SPRING VALLEY -- A mere two years after Henry Thomas became the first permanent white settler in Bureau County, another white man came to the county searching for a home.

While Thomas was a young man, looking to the future, Edward H. Hall had already secured his place in history. Born in North Carolina and subsequently a farmer in Georgia, Kentucky and Indiana, Hall fought for the United States in the Revolutionary War.

Recently, the Princeton-Illinois Chapter of the Daughters of the American Revolution paid tribute to Hall, who is believed to be the only Revolutionary War soldier buried in the county.

According to the book "History of Bureau County, Illinois," edited by H. C. Bradsby and published in 1885, Hall, his family and son-in-law, Henry Miller, moved to Dubois County, Ind., in 1818, where they farmed for 14 years.

Then it was time to move on.

"From some members of the Hall family they heard of the beauties of the Illinois prairies, and in 1830 Henry Miller, Edward Hall and the latter's son-in-law Gilbert Kellum made claims in Bureau County," the book recounts.

After the three families arrived in Bureau County, Hall settled in Selby Township in August 1832.

While here, Hall also served as a circuit riding minister, serving up to 12 congregations, including one which held services at the old Miller School, still located on the western edge of Spring Valley.

According to the book, "In the fall of 1835 he removed to Hall Township and lived on his son-in-law's farm in Section 33, where he died June 28, 1838, aged eighty years. He was interred on the farm and was the first to be buried in the spot that he had selected for his resting place, where also his wife and quite a number of the pioneers of Hall Township repose."

"He was a Revolutionary soldier" is written on the tomb of Edward Hall, a eulogy suggested by his grandson, Henry J. Miller. According to the book, Hall participated in most of the hard fought battles and was under the command of Gen. George Washington.

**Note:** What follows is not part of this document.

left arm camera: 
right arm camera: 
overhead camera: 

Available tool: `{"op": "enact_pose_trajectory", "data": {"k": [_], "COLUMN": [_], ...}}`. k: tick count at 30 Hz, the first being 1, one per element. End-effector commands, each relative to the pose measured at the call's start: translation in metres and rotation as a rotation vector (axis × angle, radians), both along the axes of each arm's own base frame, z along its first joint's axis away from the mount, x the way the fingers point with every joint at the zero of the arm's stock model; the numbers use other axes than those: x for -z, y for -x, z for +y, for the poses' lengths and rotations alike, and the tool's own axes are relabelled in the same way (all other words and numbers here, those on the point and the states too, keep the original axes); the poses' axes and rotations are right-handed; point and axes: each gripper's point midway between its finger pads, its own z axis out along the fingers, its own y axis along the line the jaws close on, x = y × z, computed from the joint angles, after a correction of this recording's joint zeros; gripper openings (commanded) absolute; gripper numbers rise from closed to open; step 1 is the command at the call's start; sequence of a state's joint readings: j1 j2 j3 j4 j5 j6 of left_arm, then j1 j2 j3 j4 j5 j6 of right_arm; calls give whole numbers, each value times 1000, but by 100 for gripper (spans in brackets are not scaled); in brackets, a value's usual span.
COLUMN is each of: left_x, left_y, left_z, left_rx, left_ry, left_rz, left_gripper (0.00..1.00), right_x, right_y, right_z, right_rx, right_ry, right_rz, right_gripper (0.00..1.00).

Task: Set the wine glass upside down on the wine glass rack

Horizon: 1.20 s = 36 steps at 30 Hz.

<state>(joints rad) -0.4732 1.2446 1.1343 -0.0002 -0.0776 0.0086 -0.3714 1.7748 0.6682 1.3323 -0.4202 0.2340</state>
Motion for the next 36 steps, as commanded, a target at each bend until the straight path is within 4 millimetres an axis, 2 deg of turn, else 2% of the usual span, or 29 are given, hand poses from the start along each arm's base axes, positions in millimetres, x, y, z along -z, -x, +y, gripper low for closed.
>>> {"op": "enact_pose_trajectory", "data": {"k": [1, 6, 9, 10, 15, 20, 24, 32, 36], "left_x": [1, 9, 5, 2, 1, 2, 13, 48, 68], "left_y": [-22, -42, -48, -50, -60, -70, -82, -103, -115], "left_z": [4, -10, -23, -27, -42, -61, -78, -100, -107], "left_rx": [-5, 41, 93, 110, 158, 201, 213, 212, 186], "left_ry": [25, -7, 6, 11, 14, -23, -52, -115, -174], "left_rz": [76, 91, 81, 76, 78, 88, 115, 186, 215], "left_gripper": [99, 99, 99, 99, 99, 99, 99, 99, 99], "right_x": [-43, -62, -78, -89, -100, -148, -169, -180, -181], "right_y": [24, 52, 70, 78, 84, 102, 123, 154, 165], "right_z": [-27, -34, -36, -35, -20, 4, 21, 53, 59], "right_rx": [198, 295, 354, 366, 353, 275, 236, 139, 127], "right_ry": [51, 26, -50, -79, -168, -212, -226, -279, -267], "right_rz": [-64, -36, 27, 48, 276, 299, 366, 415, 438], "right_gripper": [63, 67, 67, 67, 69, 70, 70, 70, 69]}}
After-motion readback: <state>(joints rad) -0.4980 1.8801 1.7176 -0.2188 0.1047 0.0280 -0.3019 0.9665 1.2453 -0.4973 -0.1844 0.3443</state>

Other records show Hall enlisted several times, serving a number of three-month stints. He was once taken prisoner by the Tories but managed to escape before they reached their encampment.

Hall was soon joined in Miller Cemetery by his wife, Rachel Barnes, who died Sept. 10, 1838, at the age of 79 years. She was the mother of eight children: Ransom, Reason B., William, Polly Scott, John, Sally Miller, Betsy Kellum and Edward Hall.

Sally Miller later joined her parents in their eternal resting spot, and eventually, Hall Township was named after the family.

Last Saturday's ceremony, which featured the unveiling of markers honoring Hall, his wife and daughter, was five years in the making.

"When you do anything for the DAR, you just don't up and do it," DAR member Beverly Larson said. "Everything must be proven."

Larson said one of the DAR's goals is to find Revolutionary War soldiers and mark their graves, as well as the graves of their wives and daughters. But before the local chapter could mark Hall's grave, members had to prove the facts of his birth, death and service in the war. This was done through a variety of old letters and documents, as well as testimony from when Hall testified in Putnam County on behalf of another Revolutionary War soldier.

Saturday's ceremony included a color guard provided by the Spring Valley American Legion Dominic Oberto Post and Taps provided by the Ladd American Legion Harold E. Russell Post.

Members of the Hall family were present, including speaker Brett Hall. Also representing the Hall family were Amy Galetti-Bosi, Jane Mills and Lance Hall, who unveiled the markers placed around the tombstone.

The ceremony was also marked by the presence of Silent Witnesses, representing the Sons of the American Revolution, an early American pioneer and an American Indian.

"It's something we thought of because they were present at the time of the war," Larson said. "They were overseeing our respect and honor of an honorable man."

While Brett Hall was speaking of his ancestor, his comments were appropriate to many, as Memorial Day approaches once again.

"I can make no claim to, nor can I justify any pride in his successes and accomplishments, any more than I bear any blame for his transgressions," Hall said. "However, any man who goes to war deserves the respect of those generations who follow and enjoy the freedoms purchased with the blood and sacrifice of our youngest and finest."